Ayer encontré esta maravilla mientras curioseaba en blogs/flogs ajenos:

La oveja de aspecto nauseabundo podría ser un perfecto cruce genético/diabólico entre la oveja del tomaco de los Simpons y la ratamono de Sumatra de Tu madre se ha comido a mi perro.

Esta última película conseguí verla hace unos dos meses. Digo conseguí porque llevaba unos diez años oyendo a mi hermana hablar de ella, pero hasta ahora no se me había ocurrido pensar que podía descargármela. Bendito internet.
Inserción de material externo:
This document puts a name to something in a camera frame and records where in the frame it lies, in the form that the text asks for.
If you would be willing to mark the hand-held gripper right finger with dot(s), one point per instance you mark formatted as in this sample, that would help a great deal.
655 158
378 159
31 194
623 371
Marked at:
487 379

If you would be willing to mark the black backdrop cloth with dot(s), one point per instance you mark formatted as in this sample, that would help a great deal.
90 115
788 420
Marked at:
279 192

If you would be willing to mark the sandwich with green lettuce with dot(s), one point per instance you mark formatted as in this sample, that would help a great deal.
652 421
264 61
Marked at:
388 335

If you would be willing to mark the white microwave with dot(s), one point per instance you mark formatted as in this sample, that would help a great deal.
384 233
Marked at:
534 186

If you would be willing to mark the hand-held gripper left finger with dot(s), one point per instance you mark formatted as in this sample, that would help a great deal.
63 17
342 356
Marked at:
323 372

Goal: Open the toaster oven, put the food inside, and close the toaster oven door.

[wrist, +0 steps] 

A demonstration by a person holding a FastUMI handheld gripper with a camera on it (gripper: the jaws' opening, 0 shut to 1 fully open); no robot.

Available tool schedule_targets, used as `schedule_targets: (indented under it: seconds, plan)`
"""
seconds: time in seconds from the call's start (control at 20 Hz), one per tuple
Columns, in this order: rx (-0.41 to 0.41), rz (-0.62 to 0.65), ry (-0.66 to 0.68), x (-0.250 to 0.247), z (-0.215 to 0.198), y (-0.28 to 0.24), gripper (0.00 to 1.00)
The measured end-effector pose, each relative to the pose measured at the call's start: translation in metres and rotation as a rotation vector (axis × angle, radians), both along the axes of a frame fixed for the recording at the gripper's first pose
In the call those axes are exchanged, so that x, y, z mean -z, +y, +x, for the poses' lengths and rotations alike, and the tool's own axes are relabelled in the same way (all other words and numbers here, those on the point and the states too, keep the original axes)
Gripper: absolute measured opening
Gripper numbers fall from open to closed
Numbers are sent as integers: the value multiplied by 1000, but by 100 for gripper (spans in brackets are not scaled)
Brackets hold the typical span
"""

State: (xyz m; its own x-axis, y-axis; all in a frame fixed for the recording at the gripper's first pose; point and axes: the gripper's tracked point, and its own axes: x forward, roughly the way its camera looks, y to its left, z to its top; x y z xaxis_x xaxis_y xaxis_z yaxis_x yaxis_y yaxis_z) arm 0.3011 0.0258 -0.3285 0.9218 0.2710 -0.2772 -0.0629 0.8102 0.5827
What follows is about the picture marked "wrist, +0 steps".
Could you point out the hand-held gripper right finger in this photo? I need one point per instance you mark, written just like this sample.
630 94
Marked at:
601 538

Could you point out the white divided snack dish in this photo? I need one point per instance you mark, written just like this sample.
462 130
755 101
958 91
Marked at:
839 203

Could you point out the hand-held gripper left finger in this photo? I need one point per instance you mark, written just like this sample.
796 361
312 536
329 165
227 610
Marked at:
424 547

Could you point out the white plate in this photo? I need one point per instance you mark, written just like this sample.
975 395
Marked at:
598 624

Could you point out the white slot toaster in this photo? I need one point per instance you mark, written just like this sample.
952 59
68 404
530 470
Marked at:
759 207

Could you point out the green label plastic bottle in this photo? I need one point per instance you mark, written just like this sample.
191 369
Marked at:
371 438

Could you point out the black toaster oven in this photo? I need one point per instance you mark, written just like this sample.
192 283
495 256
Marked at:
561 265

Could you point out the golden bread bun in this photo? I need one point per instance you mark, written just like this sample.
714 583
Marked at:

El caso es que normalmente cuando has oido durante tanto tiempo hablar de una película (y sobre todo teniendo en cuenta que son diez añazos), en el momento en que te pones a verla por fin te has creado tantas expectativas que por lo general acabas exclamando al terminar: “¿Pero qué estafa es esta?” Frase que también es muy empleada al ver cualquier capítulo de Perdidos.

La cuestión es que no sólo no me sentí estafada, sino que me encantó, cosa que mi hermana no termina de entener del todo, y en realidad creo que yo tampoco.

Conclusiones que puedo sacar de todo lo dicho: primero, que esta entrada está escrita sin querer llegar a ninguna parte; segundo, que mi gusto cada día es más lamentable; y tercero y más importante de todo, los agujeros negros no son tan negros, Stephen Hawking dixit.